Can I Use Statistics to Design Indexes? (Dear SQL DBA Episode 18)

on October 6, 2016

Should you look at automatically created statistics on your tables in SQL Server to help you design better indexes? Learn why in this 20 minute video, or subscribe to the Dear SQL DBA podcast.

No time to watch? Scroll on down, everything is written in article form below the video.

Here’s this week’s question:

Dear SQL DBA,

I’ve noticed that many indexes in my data warehouse aren’t used frequently. Is there a way to use the automatically generated statistics to make useful indexes?

… (insert witty pun about indexes)

I’ve been asked this question several times, and I even remember once wondering this myself.

There’s no good way to analyze the column based statistics that SQL Server automatically generates for the purpose of index design. Let’s talk about why.

First: Why do we have ‘statistics’, anyway?

Let’s say we have a table named dbo.Grades. It has columns for GradeId, ClassId, StudentId, Year, Term, and Grade.

We run a query looking for all StudentIds where Year=1990.

The table has a Clustered Primary Key on GradeId – so the whole table is stored sorted by GradeId. That doesn’t help our query at all, we want the StudentIds where Year = 1990.

The table has a nonclustered index on Year and GradeId. That nonclustered index does NOT contain StudentId, though.

So SQL Server has two main options:

Is it better for SQL Server to go look at the nonclustered index and then loop back into the base table and look up the StudentId using the GradeId?
Or it might be easier to just scan the whole dbo.Grades table and check the StudentId on each row. Maybe the school was only open for the year 1990, and all the rows have that value!

How does SQL Server know which is better?

SQL Server uses statistics to guess which way is the most efficient to execute your query.

Statistics vs Indexes (and their relationship)

Statistics are little, tiny pieces of metadata that describe the data in the table – things like an approximation of the number of rows equal to 1990. Statistics don’t take up a lot of space in the database.

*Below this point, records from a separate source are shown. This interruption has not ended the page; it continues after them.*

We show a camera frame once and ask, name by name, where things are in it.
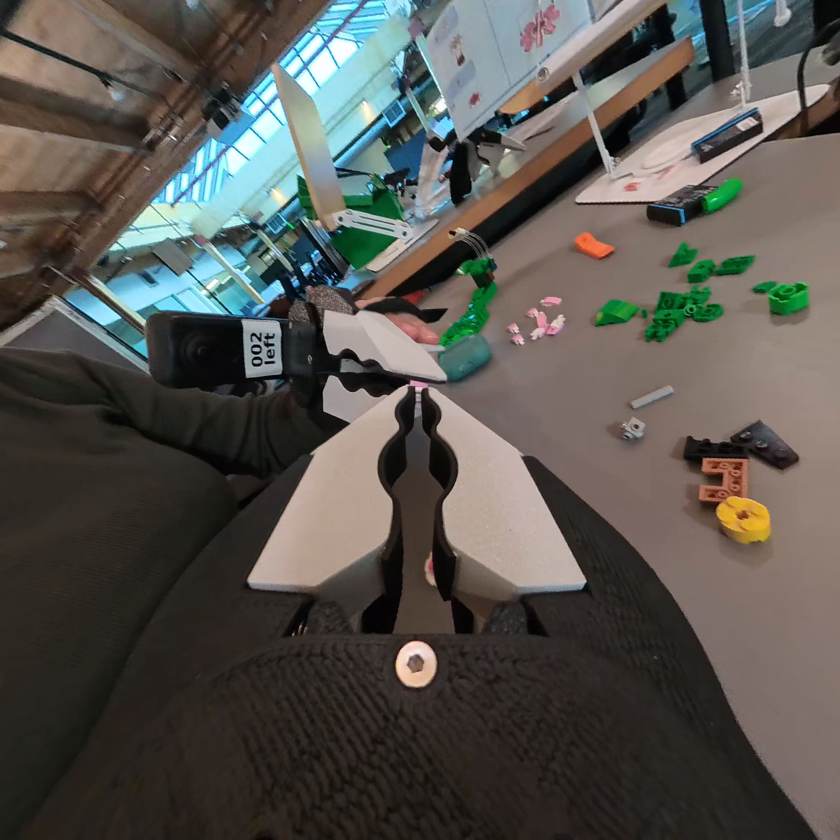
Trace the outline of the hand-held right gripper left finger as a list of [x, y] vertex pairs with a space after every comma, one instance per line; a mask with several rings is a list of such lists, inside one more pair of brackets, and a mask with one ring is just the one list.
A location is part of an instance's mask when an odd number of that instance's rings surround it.
[[390, 634], [403, 593], [394, 484], [406, 469], [413, 388], [383, 398], [311, 455], [250, 572], [252, 590], [335, 602], [366, 633]]

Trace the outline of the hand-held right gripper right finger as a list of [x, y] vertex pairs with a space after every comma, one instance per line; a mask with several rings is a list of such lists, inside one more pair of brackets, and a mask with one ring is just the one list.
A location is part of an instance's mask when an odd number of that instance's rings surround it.
[[472, 602], [580, 592], [586, 578], [526, 457], [439, 390], [421, 391], [435, 503], [432, 572], [457, 634], [474, 630]]

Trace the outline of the tilted panel on white arm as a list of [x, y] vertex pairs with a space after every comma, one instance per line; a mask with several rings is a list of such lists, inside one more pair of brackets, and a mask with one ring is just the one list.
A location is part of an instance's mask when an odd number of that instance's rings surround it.
[[271, 69], [310, 200], [321, 225], [331, 233], [346, 227], [399, 242], [408, 241], [413, 231], [402, 219], [347, 207], [314, 100], [281, 66], [273, 64]]

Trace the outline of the wood-edged side desk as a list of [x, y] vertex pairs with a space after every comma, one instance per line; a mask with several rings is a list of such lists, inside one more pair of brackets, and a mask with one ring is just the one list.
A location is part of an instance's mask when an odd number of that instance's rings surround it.
[[[668, 98], [657, 90], [677, 88], [694, 58], [691, 38], [683, 38], [589, 88], [608, 151], [623, 154], [654, 118], [666, 115]], [[364, 298], [419, 291], [450, 278], [472, 256], [466, 242], [448, 236], [451, 230], [472, 230], [494, 245], [598, 169], [595, 157], [585, 105], [570, 95], [558, 103], [554, 120], [542, 126], [530, 151], [507, 155], [498, 175], [484, 174], [462, 204], [443, 211], [433, 231], [376, 276]]]

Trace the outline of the person's left hand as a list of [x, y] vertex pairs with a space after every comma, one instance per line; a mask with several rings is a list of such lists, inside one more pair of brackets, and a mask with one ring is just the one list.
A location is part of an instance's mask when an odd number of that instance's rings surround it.
[[388, 313], [385, 316], [415, 343], [432, 346], [439, 345], [438, 334], [424, 320], [417, 316], [406, 312]]

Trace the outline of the teal case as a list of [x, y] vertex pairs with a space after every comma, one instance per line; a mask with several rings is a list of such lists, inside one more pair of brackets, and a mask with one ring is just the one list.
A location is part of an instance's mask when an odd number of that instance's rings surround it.
[[482, 334], [471, 334], [437, 353], [437, 364], [447, 382], [460, 382], [488, 365], [491, 351]]

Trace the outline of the bright green object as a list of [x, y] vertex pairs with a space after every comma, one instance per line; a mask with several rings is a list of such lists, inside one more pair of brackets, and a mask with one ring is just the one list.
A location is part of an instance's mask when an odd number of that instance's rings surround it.
[[483, 330], [489, 318], [489, 306], [497, 294], [496, 269], [497, 263], [491, 255], [468, 259], [457, 268], [456, 274], [471, 278], [475, 288], [464, 313], [441, 336], [440, 346], [448, 347]]

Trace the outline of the large green board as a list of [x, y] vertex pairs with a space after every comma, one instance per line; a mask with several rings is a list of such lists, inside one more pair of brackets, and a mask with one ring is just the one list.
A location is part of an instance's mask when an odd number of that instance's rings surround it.
[[[315, 222], [317, 215], [306, 179], [302, 175], [297, 176], [297, 187], [297, 198], [302, 210], [308, 220]], [[348, 209], [404, 221], [403, 207], [397, 194], [378, 174], [370, 175], [365, 189], [366, 191], [362, 193], [344, 195]], [[366, 232], [354, 227], [340, 227], [330, 236], [331, 245], [355, 269], [365, 267], [395, 241], [394, 237]]]

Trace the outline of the black device on stand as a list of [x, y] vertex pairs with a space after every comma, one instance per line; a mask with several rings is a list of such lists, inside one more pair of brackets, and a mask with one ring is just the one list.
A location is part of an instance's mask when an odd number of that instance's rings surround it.
[[486, 128], [476, 129], [464, 140], [460, 140], [454, 130], [444, 136], [426, 131], [415, 208], [431, 213], [438, 203], [437, 194], [443, 182], [448, 184], [450, 202], [457, 207], [472, 193], [483, 168], [497, 175], [507, 152], [526, 149], [524, 142]]

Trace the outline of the black studded plate brick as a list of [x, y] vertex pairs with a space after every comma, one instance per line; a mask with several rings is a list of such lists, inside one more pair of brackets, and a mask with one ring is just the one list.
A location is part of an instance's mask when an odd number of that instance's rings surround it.
[[749, 447], [729, 440], [713, 442], [708, 438], [687, 436], [682, 457], [690, 463], [700, 464], [704, 459], [748, 459]]

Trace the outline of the person's torso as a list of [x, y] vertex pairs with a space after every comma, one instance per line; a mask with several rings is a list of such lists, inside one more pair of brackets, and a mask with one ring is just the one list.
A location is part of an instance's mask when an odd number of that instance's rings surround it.
[[2, 838], [36, 814], [156, 606], [235, 516], [227, 476], [89, 407], [2, 409]]

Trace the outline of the yellow round brick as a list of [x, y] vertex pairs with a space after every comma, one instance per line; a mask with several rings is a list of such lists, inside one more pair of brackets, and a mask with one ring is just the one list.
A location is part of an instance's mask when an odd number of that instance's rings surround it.
[[721, 532], [735, 543], [764, 543], [770, 539], [770, 513], [755, 500], [729, 497], [717, 504], [716, 516]]

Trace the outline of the open flower instruction booklet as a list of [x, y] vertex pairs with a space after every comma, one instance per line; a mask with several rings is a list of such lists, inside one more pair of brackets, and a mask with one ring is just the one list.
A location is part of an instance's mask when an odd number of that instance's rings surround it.
[[464, 141], [594, 24], [587, 1], [453, 1], [425, 36], [424, 58]]

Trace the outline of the small black box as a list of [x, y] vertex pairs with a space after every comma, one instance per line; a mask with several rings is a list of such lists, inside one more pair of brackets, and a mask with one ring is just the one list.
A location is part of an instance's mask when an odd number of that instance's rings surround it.
[[752, 108], [730, 119], [700, 137], [690, 146], [692, 155], [701, 164], [708, 163], [763, 133], [763, 117], [759, 108]]
[[703, 214], [704, 199], [716, 189], [714, 185], [681, 187], [666, 198], [648, 204], [647, 219], [657, 224], [682, 227]]

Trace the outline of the green round toy piece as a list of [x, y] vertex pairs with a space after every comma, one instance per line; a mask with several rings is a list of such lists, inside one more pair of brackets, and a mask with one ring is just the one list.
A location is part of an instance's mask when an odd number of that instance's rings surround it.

When you create an index, a statistic is automatically created for the key columns in the index. This can be a multi-column statistic if you have multiple key columns, but the statistic describes the first column in the index in the most detail.

If you use a predicate like Year = 1990 against a column that isn’t the leading column in an index, SQL Server will create a single-column statistic. (Fine print: automatic stats creation can be disabled using a database setting.)

On the other hand, indexes are COPIES of the data itself for the columns defined in the index. The index on Year and GradeId on the dbo.Grades table takes up extra space on disk and on memory and has copies of all the rows for Year and GradeId.

SQL Server uses statistics to optimize an execution plan.

SQL Server uses indexes within the execution plan to find data.

What does the existence of a system created column statistic tell us?

We’ve talked a lot so far about how much statistics and indexes are related. This is why it seems like statistics might be useful for designing indexes!

But here’s the thing – SQL Server doesn’t track and report on how many times a statistic was used during optimization.

I didn’t write the optimizer, but I’m not sad about this at all, I think it’s fine, because:

Optimization needs to be very fast. SQL Server wants to start your query as soon as it can. Everything that has to be written out during that process costs CPU and time.
Just considering a column statistic in optimization doesn’t necessarily mean that a single column index on that column would be useful. There might be a multi-column index that would be useful. Or it might actually be better for it to be scanning the table! We wouldn’t know just by the fact that the statistic had been examined by the optimizer.

To have useful information about which single-column statistics might be needed in an index, SQL Server would have to do a lot of work– and it’s already got a feature in optimization for this at a higher level.

Whenever there’s more than one way to run a query, SQL Server thinks about whether an index would help the query run faster. If it thinks an index would help, it records this using the “Missing Indexes” feature.

I wouldn’t make too many assumptions on a column that lacks statistics, either

If a column does NOT have a statistic on it, that isn’t proof that the column is unused.

Statistics are automatically created on columns where you use joins and ‘where’ predicates.

Some columns may just be returned to the user without being filtered. They wouldn’t need a statistic generated for that. But the columns are still in use– and in some cases, using them as “included columns” in indexes might be useful.

So I wouldn’t use the existence OR non-existence of column statistics to make decisions about indexes.

And anyway, we have other options!

What’s the best way to design indexes?

There’s two main approaches you can take. After you’ve been doing this a while, you’ll probably mix the approaches.

Identify the most expensive queries that run in each database, and tune indexes for those. You can find the “most expensive” queries using any of the following tools: SQL Server Query Store, the SQL Server Execution Plan cache, or a monitoring tool that watches execution and persists data from the plan cache and memory for longer analysis (and doesn’t get cleared out by memory pressure or restarts).
Use SQL Server’s “Missing index requests” to see where SQL Server is asking for an index. This isn’t perfect – it has to make those requests in a hurry, and the requests get cleared out when you take the database offline (or rebuild an index on the table).